PNG’s manufacturers: adding value, adding skills


Despite being overshadowed by the natural resources sector, manufacturing adds tremendous value to the Papua New Guinea economy, as Rod Myer discovers.

KKK_1189_by Rocky Roe

Credit: K K Kingston/Rocky Roe

With PNG experiencing economic growth of above five per cent in recent years and manufacturing employing up to 25% of the nation’s formal workforce, the country’s factories are perhaps the unsung heroes of PNG’s rising wealth and manufacturers are feeling positive about their prospects.

‘I anticipate five-to-10 years of solid growth in PNG, driven by the expanding middle class,’ says Aarish Shah, Managing Director of Pacific Foam, which has been manufacturing furniture, homewares and packaging in Papua New Guinea since 1978. While Shah expects growth to be slightly lower than the ‘extraordinary’ levels experienced in the last three or four years, there is still plenty of upside and it’s not all based in resources.
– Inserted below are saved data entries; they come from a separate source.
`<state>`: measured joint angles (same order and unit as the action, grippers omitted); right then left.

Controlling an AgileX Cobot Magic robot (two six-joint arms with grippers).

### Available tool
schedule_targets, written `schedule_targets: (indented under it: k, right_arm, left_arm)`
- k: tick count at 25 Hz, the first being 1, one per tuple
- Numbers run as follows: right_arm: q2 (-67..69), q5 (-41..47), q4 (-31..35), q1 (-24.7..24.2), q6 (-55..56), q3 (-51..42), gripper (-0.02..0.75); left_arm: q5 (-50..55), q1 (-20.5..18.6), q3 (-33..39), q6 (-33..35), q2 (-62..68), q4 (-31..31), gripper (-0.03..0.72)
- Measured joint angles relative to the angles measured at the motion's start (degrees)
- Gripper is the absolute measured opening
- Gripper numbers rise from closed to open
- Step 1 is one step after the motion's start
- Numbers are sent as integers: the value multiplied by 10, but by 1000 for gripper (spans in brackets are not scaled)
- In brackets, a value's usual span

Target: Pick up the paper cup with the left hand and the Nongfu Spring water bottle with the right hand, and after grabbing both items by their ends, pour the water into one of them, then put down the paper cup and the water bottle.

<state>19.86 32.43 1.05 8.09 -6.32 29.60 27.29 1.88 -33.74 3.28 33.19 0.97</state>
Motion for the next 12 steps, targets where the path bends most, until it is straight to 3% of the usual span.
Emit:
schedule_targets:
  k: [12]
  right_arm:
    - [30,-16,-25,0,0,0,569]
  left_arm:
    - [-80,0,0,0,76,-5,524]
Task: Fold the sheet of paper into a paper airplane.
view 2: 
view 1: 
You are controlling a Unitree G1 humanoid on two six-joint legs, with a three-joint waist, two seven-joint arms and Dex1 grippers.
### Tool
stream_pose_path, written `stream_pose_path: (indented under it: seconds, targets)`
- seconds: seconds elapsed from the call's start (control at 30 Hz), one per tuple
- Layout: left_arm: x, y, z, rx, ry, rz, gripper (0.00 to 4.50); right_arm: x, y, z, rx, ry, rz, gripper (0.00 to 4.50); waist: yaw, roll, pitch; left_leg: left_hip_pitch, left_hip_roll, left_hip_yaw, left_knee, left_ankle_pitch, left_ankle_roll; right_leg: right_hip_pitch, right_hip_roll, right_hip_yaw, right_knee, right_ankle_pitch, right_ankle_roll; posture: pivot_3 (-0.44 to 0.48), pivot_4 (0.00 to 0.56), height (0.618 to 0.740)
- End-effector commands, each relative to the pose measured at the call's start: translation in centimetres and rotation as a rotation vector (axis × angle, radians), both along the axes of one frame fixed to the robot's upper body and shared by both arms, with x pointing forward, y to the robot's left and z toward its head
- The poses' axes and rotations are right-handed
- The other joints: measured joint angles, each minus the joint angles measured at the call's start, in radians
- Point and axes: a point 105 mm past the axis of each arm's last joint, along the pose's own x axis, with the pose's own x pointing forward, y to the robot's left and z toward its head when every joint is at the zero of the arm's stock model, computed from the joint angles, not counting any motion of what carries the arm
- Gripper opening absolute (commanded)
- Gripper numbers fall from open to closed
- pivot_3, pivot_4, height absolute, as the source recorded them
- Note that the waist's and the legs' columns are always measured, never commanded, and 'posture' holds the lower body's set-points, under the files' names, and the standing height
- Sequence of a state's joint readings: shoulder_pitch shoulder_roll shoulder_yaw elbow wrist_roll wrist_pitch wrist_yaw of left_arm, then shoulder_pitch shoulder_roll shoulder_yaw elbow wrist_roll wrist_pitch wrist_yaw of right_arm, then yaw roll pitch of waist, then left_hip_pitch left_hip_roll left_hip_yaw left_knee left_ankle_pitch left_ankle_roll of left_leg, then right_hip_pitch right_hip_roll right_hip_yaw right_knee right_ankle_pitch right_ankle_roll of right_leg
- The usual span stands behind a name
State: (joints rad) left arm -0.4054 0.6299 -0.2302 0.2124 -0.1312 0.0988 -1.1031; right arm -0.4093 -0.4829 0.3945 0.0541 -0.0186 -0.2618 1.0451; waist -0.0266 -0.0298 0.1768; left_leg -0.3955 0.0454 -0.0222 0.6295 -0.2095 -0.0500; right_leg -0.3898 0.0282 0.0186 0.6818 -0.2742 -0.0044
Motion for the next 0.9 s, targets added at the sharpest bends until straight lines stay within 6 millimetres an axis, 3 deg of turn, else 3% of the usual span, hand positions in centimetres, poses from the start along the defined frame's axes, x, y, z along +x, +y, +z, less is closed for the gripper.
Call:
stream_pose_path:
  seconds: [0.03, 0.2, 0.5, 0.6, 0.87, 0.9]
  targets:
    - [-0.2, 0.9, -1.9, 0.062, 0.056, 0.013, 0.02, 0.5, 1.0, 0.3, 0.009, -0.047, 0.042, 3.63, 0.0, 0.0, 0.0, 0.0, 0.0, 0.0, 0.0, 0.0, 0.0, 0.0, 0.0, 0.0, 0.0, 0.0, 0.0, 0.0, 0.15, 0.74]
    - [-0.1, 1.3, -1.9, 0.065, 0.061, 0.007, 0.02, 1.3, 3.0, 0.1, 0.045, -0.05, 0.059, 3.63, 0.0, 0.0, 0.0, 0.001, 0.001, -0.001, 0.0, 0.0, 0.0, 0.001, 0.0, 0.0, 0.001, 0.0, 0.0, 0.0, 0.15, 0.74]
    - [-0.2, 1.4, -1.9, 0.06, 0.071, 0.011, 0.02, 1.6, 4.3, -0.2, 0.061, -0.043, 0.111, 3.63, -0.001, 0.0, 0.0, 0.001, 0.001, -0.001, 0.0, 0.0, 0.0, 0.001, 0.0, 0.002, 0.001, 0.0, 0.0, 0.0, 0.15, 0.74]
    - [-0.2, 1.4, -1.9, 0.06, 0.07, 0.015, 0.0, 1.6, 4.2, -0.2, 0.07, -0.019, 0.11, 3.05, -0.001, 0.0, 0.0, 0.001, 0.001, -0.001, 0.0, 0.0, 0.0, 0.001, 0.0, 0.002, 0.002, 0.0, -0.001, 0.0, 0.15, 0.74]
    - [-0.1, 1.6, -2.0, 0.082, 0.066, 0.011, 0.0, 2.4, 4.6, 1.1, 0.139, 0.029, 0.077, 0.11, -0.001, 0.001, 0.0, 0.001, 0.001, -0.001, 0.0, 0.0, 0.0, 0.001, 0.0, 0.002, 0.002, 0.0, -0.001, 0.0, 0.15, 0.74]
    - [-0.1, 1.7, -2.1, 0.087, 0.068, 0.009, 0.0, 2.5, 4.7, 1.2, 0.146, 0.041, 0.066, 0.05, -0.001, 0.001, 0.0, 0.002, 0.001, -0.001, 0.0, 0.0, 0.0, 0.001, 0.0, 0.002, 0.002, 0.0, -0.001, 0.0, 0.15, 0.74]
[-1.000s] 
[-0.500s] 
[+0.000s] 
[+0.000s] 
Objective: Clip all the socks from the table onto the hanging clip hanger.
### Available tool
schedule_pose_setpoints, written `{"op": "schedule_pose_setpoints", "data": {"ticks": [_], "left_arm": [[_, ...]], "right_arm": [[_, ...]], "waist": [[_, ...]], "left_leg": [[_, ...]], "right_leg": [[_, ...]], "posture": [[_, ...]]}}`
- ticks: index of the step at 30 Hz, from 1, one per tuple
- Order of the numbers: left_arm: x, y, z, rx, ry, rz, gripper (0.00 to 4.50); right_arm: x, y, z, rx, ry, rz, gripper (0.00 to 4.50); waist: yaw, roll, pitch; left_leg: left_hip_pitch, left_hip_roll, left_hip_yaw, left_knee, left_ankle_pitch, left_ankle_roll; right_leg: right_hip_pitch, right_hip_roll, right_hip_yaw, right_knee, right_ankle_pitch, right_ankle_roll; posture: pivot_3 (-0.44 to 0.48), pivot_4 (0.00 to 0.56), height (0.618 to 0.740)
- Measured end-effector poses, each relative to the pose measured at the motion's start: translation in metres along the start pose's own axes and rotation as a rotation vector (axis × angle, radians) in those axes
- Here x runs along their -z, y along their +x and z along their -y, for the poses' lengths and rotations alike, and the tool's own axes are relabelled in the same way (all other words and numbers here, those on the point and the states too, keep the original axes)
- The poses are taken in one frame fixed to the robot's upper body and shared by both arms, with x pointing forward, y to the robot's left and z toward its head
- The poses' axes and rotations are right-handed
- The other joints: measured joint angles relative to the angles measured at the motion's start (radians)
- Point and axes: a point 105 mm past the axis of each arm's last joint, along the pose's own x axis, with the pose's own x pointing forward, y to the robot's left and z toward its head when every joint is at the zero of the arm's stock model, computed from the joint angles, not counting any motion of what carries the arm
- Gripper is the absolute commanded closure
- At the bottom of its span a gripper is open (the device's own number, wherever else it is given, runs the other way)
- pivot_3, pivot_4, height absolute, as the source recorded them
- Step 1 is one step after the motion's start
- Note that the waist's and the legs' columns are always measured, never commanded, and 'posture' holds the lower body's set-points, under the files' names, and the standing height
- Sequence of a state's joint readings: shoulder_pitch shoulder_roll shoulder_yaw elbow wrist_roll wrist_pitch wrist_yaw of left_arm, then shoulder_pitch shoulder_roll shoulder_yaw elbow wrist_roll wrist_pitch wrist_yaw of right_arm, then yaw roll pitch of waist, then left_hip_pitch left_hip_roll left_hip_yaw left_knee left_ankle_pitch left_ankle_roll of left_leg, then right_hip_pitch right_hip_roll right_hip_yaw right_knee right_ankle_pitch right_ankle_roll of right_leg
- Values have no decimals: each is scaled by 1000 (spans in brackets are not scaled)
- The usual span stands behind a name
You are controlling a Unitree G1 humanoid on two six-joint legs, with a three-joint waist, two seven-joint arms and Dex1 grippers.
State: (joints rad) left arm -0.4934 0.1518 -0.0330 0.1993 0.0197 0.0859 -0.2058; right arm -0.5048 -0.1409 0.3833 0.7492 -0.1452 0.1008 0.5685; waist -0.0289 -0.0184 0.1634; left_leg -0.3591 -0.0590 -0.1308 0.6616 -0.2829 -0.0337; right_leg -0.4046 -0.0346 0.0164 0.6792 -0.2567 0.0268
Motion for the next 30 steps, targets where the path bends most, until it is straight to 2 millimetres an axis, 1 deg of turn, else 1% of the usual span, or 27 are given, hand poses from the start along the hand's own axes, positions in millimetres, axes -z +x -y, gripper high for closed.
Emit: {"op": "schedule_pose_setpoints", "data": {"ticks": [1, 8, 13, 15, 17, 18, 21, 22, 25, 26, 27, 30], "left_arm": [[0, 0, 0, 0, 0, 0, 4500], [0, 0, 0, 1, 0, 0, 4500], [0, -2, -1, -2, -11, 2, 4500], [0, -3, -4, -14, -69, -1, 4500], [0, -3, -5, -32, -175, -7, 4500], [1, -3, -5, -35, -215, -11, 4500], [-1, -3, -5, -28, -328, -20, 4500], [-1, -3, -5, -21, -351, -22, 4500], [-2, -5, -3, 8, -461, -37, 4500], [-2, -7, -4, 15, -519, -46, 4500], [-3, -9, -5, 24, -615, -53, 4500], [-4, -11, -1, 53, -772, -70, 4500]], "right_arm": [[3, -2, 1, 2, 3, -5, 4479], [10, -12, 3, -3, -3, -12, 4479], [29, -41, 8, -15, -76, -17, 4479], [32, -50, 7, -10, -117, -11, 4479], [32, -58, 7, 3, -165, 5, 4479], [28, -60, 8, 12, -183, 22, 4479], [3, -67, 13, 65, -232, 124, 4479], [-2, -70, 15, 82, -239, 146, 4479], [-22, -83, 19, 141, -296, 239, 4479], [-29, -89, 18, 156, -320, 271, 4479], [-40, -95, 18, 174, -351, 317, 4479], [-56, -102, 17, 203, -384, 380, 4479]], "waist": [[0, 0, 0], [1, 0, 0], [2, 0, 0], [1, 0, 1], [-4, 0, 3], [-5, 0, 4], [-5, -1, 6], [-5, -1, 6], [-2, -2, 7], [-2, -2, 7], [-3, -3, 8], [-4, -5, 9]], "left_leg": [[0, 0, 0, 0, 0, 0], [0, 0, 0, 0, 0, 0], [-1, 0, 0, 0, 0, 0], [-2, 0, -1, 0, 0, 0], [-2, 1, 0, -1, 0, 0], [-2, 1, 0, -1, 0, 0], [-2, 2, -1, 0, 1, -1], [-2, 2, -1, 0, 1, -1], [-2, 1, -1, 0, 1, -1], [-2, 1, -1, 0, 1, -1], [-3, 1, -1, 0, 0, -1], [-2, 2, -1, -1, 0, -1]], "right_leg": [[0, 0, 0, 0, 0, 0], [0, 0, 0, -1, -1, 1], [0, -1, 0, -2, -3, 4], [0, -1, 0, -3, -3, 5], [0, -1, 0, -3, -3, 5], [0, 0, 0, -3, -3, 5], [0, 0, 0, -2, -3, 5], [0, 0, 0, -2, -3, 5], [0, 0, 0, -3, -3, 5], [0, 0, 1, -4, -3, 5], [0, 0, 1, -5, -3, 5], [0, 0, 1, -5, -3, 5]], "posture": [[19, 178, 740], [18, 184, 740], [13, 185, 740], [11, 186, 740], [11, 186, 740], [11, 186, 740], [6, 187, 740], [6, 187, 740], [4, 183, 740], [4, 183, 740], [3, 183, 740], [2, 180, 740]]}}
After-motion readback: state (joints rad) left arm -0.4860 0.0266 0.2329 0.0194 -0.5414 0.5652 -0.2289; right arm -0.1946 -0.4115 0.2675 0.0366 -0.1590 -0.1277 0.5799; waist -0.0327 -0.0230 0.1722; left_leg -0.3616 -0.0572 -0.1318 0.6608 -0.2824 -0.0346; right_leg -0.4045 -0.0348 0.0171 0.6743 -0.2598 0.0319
‘The PNG LNG [liquified natural gas] project has been in a way a red herring. It certainly kick-started growth around Port Moresby but a lot of growth in other areas has come from soft commodities like coffee and cocoa, as well as the expansion in manufacturing and other sectors leading to job creation and higher family incomes,’ he says.

Job creation

Lae Biscuit Company's factory in Kamkumung, Lae

Lae Biscuit Company’s factory in Kamkumung, Lae

The industrial growth in recent years has not just been in profits; it is filtering down to the cities and towns of PNG through job creation, investment and import substitution. Shah says Pacific Foam has increased its workforce from 250 to 300 in the last three years and the opportunities for the company will continue.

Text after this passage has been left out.